The U.S. Air Force’s super-secretive X-37B space plane returned to Earth on October 27 after spending a record 780 days in orbit. This is the fifth mission for the miniature space shuttle, beating its previous orbital marathon record by 62 days. But despite the two craft that make up the Air Force’s shuttle fleet having spent nearly eight years combined traveling through space, we still know extremely little about what top-secret missions these spacecraft were carrying out.
“With a successful landing today, the X-37B completed its longest flight to date and successfully completed all mission objectives,” according to Randy Walden, Air Force Rapid Capabilities Office director. “This mission successfully hosted Air Force Research Laboratory experiments, among others, as well as providing a ride for small satellites.”
What we do know is that the X-37B that recently returned to Earth launched from Kennedy Space Center Launch Complex 39A on September 7, 2017, aboard a SpaceX Falcon 9 rocket (the first four missions were launched on Atlas V rockets), and was accompanied by a number of smaller satellites into orbit.
The X-37B was inserted into a highly-inclined, 54.5-degree orbit, carrying it further from the equator than it had been on previous missions. On April 19, 2018, it also used its onboard propulsion system to lower its orbit from about 220 miles (355 kilometers) high down to 196 miles (316 kilometers), causing it to change the repeat of its ground track–the path on the surface of the Earth directly below a satellite–from two days to five.

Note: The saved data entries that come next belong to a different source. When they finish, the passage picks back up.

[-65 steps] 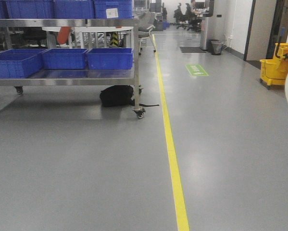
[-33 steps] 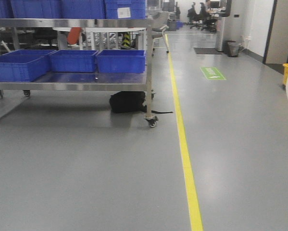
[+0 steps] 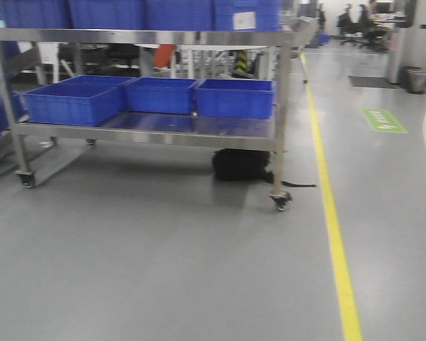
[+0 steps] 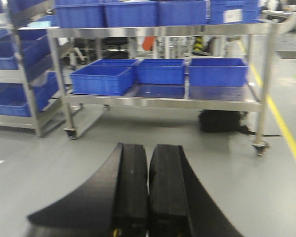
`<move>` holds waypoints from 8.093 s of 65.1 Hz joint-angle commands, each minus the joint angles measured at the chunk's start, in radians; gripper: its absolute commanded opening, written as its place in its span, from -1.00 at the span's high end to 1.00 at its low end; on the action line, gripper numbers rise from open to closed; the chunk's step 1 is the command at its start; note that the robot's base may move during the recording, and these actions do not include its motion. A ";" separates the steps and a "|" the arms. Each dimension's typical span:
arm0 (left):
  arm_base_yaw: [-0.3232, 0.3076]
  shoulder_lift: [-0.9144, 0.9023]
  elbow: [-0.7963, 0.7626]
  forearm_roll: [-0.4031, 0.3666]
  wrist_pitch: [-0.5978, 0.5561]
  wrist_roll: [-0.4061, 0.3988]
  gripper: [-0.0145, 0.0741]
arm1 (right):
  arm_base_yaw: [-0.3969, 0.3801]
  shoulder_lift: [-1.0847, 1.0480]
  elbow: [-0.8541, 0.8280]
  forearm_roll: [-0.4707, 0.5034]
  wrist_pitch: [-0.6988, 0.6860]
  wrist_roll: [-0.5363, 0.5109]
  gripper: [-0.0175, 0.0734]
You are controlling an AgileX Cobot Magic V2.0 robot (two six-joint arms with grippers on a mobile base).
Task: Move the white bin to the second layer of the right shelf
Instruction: 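Drive the base down the aisle carrying the bin in the right gripper, then turn the base toward the roller shelf rack with blue crates, then drive up to the rack and face its second roller layer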
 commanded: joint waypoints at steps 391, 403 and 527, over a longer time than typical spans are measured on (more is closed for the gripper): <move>0.003 -0.016 0.037 -0.006 -0.084 -0.003 0.48 | 0.000 -0.002 -0.029 -0.004 -0.083 -0.006 0.51; 0.003 -0.016 0.037 -0.006 -0.084 -0.003 0.48 | 0.000 -0.002 -0.029 -0.004 -0.083 -0.006 0.51; 0.003 -0.016 0.037 -0.006 -0.084 -0.003 0.48 | 0.000 0.000 -0.029 -0.004 -0.084 -0.006 0.51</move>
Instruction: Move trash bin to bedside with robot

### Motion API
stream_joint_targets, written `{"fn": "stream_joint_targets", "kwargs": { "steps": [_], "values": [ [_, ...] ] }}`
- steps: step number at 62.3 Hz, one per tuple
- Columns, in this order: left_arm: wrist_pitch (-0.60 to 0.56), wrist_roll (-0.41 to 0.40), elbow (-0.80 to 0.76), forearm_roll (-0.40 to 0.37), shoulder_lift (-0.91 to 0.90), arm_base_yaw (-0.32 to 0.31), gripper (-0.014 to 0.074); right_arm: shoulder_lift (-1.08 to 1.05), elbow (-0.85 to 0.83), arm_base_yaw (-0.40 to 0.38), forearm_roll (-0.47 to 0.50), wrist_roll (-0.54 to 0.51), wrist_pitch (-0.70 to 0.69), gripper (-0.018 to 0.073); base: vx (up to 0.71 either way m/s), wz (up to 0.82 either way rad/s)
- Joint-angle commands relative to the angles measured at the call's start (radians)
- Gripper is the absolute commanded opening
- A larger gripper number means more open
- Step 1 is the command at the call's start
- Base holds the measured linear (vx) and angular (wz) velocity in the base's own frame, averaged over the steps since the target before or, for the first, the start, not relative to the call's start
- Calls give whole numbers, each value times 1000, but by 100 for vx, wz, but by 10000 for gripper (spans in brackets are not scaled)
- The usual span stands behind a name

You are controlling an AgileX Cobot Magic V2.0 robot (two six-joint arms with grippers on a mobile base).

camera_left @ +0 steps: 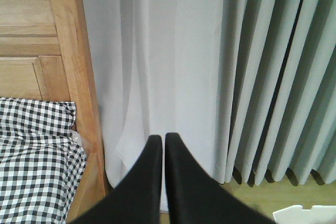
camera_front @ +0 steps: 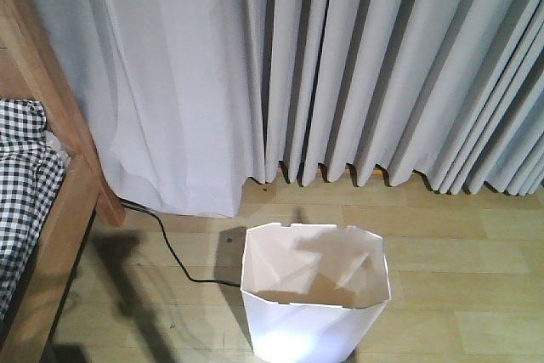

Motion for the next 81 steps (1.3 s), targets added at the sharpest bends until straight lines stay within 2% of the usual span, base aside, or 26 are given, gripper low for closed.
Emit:
{"fn": "stream_joint_targets", "kwargs": {
  "steps": [1,7,15,20,24,28,32,46,50,60,81],
  "values": [
    [-69,-4,19,-3,-14,-3,-6,-5,-7,-1,-64,36,-36,-9,0,0],
    [-69,-4,19,-3,-14,-3,-6,-49,28,-1,-288,213,-33,-9,0,0],
    [-69,-4,19,-3,-14,-3,-6,-104,86,-1,-620,584,-56,-9,0,0],
    [-69,-4,19,-3,-14,-3,-6,-133,134,20,-758,759,-97,-9,0,0],
    [-69,-4,19,-3,-14,-3,-6,-163,171,67,-831,818,-114,-9,0,0],
    [-69,-4,19,-3,-14,-3,-6,-193,212,117,-862,822,-127,-9,0,0],
    [-69,-4,19,-3,-14,-3,-6,-216,254,131,-863,818,-160,-9,0,0],
    [-69,-4,19,-3,-14,-3,-6,-244,257,53,-866,825,-141,-9,0,0],
    [-69,-4,19,-3,-14,-3,-6,-244,257,60,-907,842,-142,-9,0,0],
    [-69,-4,19,-3,-14,-3,-6,-244,257,60,-1029,960,-142,-9,0,0],
    [-69,-4,19,-3,-14,-3,-6,-244,257,60,-1015,964,-142,-9,0,0]
  ]
}}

The only experiment aboard that was disclosed by the USAF was the Advanced Structurally Embedded Thermal Spreader II (ASETS-II), an oscillating heat pipe that reportedly can expel 45 times more heat than a copper heat sink. Otherwise, any other experiments that were carried by the X-37B remained extremely hush-hush. The Air Force hasn’t even disclosed which of the two X-37B craft were sent on this mission.
“The X-37B continues to demonstrate the importance of a reusable spaceplane,” said Secretary of the Air Force Barbara Barrett. “Each successive mission advances our nation’s space capabilities.”

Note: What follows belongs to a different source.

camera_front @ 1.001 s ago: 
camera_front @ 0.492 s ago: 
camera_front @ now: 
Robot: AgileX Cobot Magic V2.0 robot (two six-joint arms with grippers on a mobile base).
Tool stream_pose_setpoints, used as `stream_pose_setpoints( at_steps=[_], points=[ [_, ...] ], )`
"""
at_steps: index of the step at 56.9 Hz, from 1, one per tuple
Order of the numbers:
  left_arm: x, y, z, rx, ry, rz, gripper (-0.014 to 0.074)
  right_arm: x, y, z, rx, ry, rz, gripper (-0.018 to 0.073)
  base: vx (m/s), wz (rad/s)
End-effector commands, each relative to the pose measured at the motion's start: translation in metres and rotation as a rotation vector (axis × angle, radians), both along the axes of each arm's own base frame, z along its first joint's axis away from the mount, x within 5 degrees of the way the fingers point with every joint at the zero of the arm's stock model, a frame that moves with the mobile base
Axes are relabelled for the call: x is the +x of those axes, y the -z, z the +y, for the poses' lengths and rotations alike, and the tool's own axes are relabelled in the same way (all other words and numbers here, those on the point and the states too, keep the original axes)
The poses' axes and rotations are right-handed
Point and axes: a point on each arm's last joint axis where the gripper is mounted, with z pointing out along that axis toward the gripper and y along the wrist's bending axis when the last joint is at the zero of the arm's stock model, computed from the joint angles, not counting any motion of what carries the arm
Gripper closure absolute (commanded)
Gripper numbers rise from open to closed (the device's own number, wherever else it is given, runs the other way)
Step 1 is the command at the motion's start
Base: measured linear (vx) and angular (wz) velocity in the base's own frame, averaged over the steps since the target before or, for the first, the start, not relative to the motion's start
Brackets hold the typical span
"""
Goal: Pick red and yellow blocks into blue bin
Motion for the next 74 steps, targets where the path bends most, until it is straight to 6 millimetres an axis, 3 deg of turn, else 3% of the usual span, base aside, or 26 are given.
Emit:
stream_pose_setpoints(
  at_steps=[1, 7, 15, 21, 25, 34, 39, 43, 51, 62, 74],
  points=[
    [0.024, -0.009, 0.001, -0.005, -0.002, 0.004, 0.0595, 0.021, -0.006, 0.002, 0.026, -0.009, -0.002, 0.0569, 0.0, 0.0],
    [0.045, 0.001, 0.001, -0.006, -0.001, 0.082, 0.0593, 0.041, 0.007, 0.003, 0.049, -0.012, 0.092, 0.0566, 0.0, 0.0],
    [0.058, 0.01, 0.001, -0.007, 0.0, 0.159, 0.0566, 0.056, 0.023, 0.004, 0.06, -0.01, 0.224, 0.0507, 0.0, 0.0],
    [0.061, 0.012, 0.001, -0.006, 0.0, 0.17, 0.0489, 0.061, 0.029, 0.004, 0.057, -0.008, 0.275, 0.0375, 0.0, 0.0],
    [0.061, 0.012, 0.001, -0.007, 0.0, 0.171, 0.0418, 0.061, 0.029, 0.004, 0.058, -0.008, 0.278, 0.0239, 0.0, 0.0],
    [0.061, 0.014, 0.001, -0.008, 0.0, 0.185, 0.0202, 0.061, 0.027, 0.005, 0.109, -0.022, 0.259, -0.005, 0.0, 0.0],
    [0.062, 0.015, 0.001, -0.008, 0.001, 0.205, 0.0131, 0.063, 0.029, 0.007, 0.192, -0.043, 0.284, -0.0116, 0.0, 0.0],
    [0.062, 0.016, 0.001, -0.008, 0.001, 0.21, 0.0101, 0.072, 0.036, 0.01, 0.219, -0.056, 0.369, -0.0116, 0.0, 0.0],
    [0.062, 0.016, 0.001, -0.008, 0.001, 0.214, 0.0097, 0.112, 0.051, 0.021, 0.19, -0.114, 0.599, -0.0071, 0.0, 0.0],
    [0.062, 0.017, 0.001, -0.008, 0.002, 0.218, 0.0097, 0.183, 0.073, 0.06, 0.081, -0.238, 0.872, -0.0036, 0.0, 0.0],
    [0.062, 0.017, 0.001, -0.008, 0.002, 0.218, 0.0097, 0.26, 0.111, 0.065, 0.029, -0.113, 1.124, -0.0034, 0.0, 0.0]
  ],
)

In 2017, the non-profit group Secure World Foundation, who promotes the peaceful exploration of space, says that the heavily-classified nature of the X-37B’s mission suggests that intelligence-related hardware might be installed on board.
While the X-37B would be nearly useless as a space-based weapons platform for attacking targets on the ground, it could easily carry surveillance or reconnaissance equipment, or be used as a platform for the development of potential anti-satellite technologies.